Ice cream: No, dogs shouldn’t eat ice cream. As refreshing of a treat as ice cream is, it contains lots of sugar so it is best not to share with your dog. Also, some canines have an intolerance to lactose. To avoid the milk altogether, freeze chunks of strawberries, raspberries, apples, and pineapples and give them to your dog as a sweet, icy treat. 

Macadamia nuts: No, dogs should not eat macadamia nuts. These are some of the most poisonous foods for dogs. Macadamia nuts, part of the Protaceae family, can cause vomiting, increased body temperature, inability to walk, and lethargy. Even worse, they can affect the nervous system. Never feed your dog macadamia nuts. 

Milk: Yes, dogs can have milk. But be cautious. Some dogs are lactose-intolerant and don’t digest milk well. While it is OK for dogs to have a little milk, owners should be cognizant of the symptoms of lactose-intolerance and might want to stick to giving their dogs water.

Peanut butter: Yes, peanut butter is OK for dogs. Peanut butter can be an excellent source of protein for dogs. It contains heart-healthy fats, vitamins B and E and niacin. Raw, unsalted peanut butter is the healthiest option because it doesn’t contain xylitol, a sugar substitute that can be toxic to dogs.

Peanuts: Yes, dogs can eat peanuts. Unlike almonds, peanuts are safe for dogs to eat. They’re packed with good fats and proteins that can benefit your dog. Just be sure to give peanuts in moderation, as you don’t want your dog taking in too much fat, which can lead to pancreas issues. Also, avoid salted peanuts.

Popcorn: Yes, dogs can eat popcorn. Unsalted, unbuttered, plain air-popped popcorn is OK for your dog in moderation. It contains riboflavin and thiamine, both of which promote eye health and digestion, as well as small amounts of iron and protein. Be sure to pop the kernels all the way before giving them to your dog, as unpopped kernels could become a choking hazard.

Pork: Yes, dogs can eat pork. Pork is a highly digestible protein, packed with amino acids, and it contains more calories per pound than other meats. Pork also may be less likely to cause an allergic reaction in some pets compared to other meat.

Quinoa: Yes, quinoa is OK for dogs. Quinoa is actually an ingredient in some high-quality dry dog foods. The strong nutritional profile of quinoa makes it a healthy alternative to corn, wheat, and soy — starches that are often used to make kibble.

Salmon: Yes, dogs can eat salmon. As mentioned above, fully cooked salmon is an excellent source of protein, good fats, and amino acids. It promotes joint and brain health and gives dog-immune systems a nice boost. However, raw or undercooked salmon contains parasites that can make dogs very sick, causing vomiting, diarrhea, dehydration, and, in extreme cases, even death. Be sure to cook salmon all the way through (the FDA recommends at least 145 degrees Fahrenheit) and the parasites should cook out. 

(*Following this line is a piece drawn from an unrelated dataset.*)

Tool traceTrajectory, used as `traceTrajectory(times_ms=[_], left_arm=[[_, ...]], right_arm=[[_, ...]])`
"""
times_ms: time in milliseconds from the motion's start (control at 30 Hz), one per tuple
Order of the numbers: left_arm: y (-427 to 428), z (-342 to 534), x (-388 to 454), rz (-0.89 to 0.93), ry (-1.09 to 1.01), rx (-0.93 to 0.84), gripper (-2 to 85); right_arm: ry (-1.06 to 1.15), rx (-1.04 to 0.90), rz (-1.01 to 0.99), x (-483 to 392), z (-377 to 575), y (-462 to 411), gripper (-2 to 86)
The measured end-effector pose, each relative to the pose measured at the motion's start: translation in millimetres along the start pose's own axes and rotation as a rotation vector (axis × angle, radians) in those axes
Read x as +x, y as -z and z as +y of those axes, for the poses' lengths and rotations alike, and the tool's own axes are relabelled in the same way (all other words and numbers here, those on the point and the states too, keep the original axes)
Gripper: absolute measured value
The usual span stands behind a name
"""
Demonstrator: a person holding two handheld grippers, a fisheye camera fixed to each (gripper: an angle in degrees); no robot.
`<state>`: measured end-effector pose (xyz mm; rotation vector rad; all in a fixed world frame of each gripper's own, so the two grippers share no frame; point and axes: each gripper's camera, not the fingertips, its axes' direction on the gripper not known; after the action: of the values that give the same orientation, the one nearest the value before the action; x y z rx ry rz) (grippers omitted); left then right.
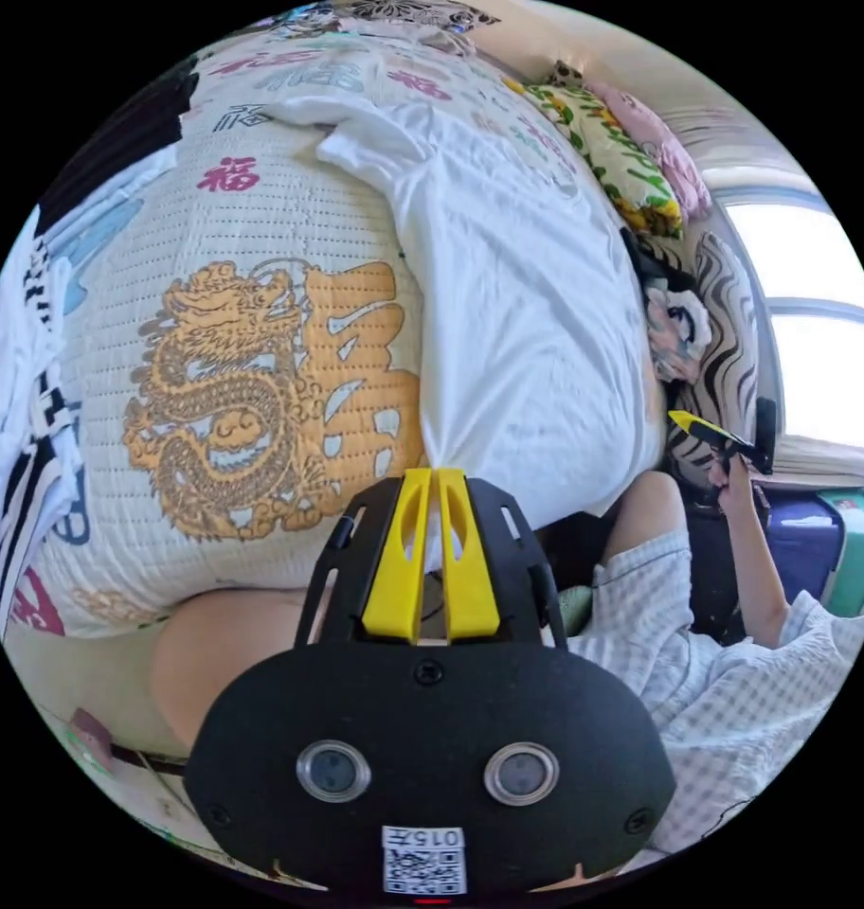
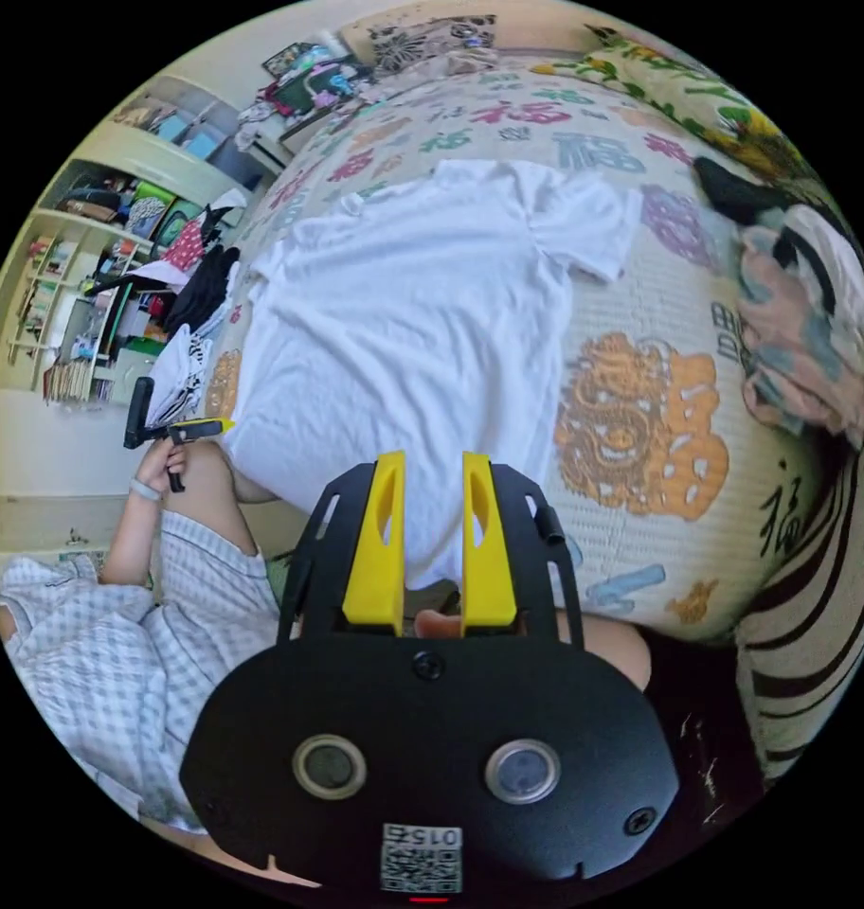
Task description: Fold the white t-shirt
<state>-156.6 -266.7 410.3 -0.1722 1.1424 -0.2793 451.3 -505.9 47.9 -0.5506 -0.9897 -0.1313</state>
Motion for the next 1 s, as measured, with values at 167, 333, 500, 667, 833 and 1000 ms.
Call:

Shrimp: Yes, shrimp is OK for dogs. A few shrimp every now and then is fine for your dog, but only if they are fully cooked and the shell (including the tail, head, and legs) is removed completely. Shrimp are high in antioxidants, vitamin B-12, and phosphorus, but also low in fat, calories, and carbohydrates.

Tuna: Yes, dogs can eat tuna. In moderation, cooked, fresh tuna is an excellent source of omega-3 fatty acids, which promotes heart and eye health. As for canned tuna, it contains small amounts of mercury and sodium, which should be avoided in excess. A little bit of canned tuna and tuna juice here and there is fine — prepared only in water, not oil — as long as it doesn’t contain any spices.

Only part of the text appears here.